■ THE TASK
From the first line to the last, restate the material word for word, omitting pictures.

■ RAW DATA

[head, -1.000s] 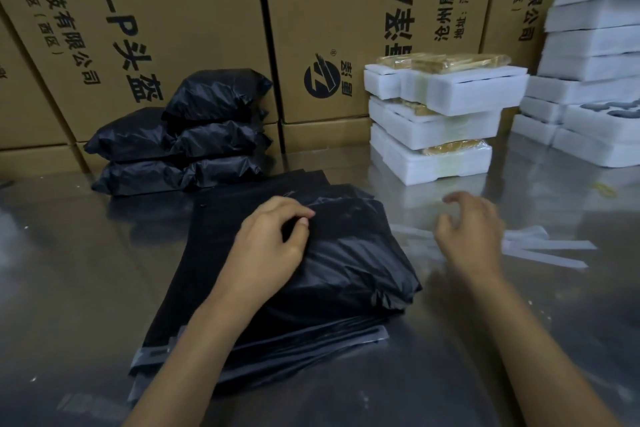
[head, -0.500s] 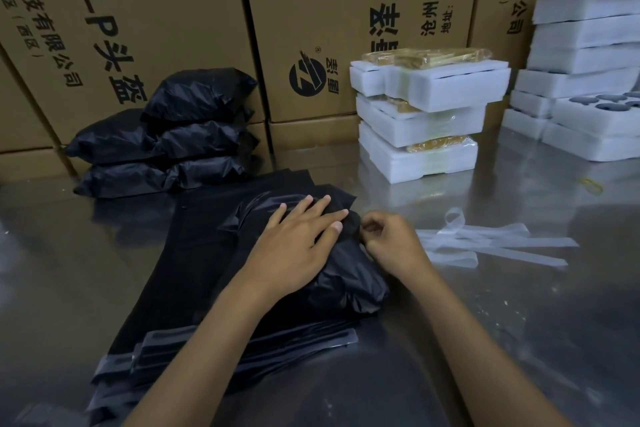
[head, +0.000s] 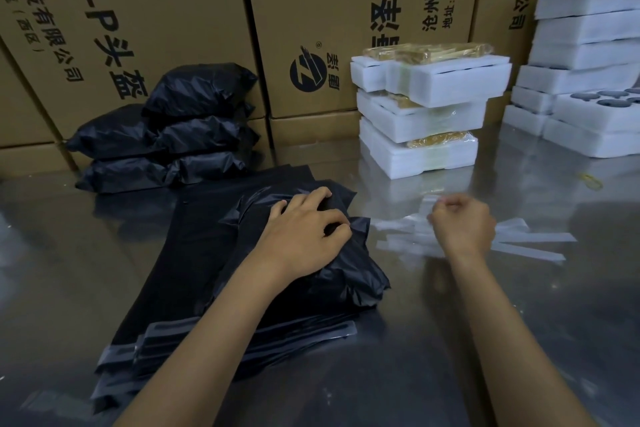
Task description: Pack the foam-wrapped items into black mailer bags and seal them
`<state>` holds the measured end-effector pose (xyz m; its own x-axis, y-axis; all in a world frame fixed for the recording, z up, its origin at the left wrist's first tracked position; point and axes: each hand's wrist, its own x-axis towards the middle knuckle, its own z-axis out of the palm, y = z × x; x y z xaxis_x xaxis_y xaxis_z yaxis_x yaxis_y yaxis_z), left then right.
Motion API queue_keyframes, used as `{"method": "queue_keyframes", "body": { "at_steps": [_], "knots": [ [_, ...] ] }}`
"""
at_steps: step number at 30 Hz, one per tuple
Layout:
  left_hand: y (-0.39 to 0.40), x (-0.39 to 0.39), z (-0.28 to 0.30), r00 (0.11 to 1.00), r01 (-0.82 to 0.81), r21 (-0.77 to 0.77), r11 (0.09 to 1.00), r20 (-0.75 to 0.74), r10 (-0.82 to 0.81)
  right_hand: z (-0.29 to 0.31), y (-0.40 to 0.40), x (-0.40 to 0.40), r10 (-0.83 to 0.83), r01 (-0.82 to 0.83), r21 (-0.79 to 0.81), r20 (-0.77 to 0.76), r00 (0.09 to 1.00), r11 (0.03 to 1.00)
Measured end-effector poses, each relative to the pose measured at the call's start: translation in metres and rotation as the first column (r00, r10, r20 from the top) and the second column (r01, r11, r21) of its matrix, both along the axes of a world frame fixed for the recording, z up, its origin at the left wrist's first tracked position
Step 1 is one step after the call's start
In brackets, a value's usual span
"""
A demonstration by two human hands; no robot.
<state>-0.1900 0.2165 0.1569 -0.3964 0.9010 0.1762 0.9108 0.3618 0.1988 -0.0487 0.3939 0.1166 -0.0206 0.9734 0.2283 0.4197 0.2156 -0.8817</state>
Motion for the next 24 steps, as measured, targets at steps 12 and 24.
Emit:
{"method": "queue_keyframes", "body": {
  "at_steps": [12,24],
  "knots": [
    [0.043,0.036,0.009,0.955,-0.248,-0.408,0.879,-0.255,0.151,-0.004,-0.012,0.001,0.082,-0.205,0.173,0.537,0.840,0.963],
    [0.007,-0.040,0.034,0.937,-0.320,0.278,0.906,0.235,0.259,0.013,-0.078,-0.042,0.645,-0.638,0.097,-0.133,0.752,0.764]
  ]
}}
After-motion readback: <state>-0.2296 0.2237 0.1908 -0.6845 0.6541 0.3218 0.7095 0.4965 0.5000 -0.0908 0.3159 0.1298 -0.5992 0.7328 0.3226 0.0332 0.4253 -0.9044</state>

■ SOLUTION TO THIS EXERCISE
[head, -1.000s] 
[head, -0.500s] 
[head, +0.000s] 
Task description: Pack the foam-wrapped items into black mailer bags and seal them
`<state>` holds the measured end-effector pose (xyz m; its own x-axis, y-axis; all in a world frame fixed for the recording, z up, its origin at the left wrist's first tracked position; point and axes: each hand's wrist, its own x-axis towards the middle knuckle, its own z-axis out of the palm, y = z × x; x y z xaxis_x xaxis_y xaxis_z yaxis_x yaxis_y yaxis_z), left then right.
Motion API queue_keyframes, used as `{"method": "queue_keyframes", "body": { "at_steps": [_], "knots": [ [_, ...] ] }}`
"""
at_steps: step number at 30 Hz, one per tuple
Layout:
  left_hand: y (-0.39 to 0.40), x (-0.39 to 0.39), z (-0.28 to 0.30), r00 (0.11 to 1.00), r01 (-0.82 to 0.81), r21 (-0.77 to 0.77), r11 (0.09 to 1.00), r20 (-0.75 to 0.74), r10 (-0.82 to 0.81)
  right_hand: z (-0.29 to 0.31), y (-0.40 to 0.40), x (-0.40 to 0.40), r10 (-0.83 to 0.83), r01 (-0.82 to 0.83), r21 (-0.79 to 0.81), r20 (-0.77 to 0.76), r00 (0.09 to 1.00), r11 (0.03 to 1.00)
Measured end-effector poses, each relative to the pose measured at the call's start: translation in metres and rotation as the first column (r00, r10, r20 from the top) and the second column (r01, r11, r21) of its matrix, both along the axes of a world frame fixed for the recording, z up, its origin at the left wrist's first tracked position
Step 1 is one step after the call's start
In brackets, a value's usual span
"""
A demonstration by two human hands; no robot.
<state>-0.1900 0.2165 0.1569 -0.3964 0.9010 0.1762 0.9108 0.3618 0.1988 -0.0487 0.3939 0.1166 -0.0206 0.9734 0.2283 0.4197 0.2156 -0.8817</state>
Motion for the next 24 steps, as measured, targets at steps 12 and 24.
Emit:
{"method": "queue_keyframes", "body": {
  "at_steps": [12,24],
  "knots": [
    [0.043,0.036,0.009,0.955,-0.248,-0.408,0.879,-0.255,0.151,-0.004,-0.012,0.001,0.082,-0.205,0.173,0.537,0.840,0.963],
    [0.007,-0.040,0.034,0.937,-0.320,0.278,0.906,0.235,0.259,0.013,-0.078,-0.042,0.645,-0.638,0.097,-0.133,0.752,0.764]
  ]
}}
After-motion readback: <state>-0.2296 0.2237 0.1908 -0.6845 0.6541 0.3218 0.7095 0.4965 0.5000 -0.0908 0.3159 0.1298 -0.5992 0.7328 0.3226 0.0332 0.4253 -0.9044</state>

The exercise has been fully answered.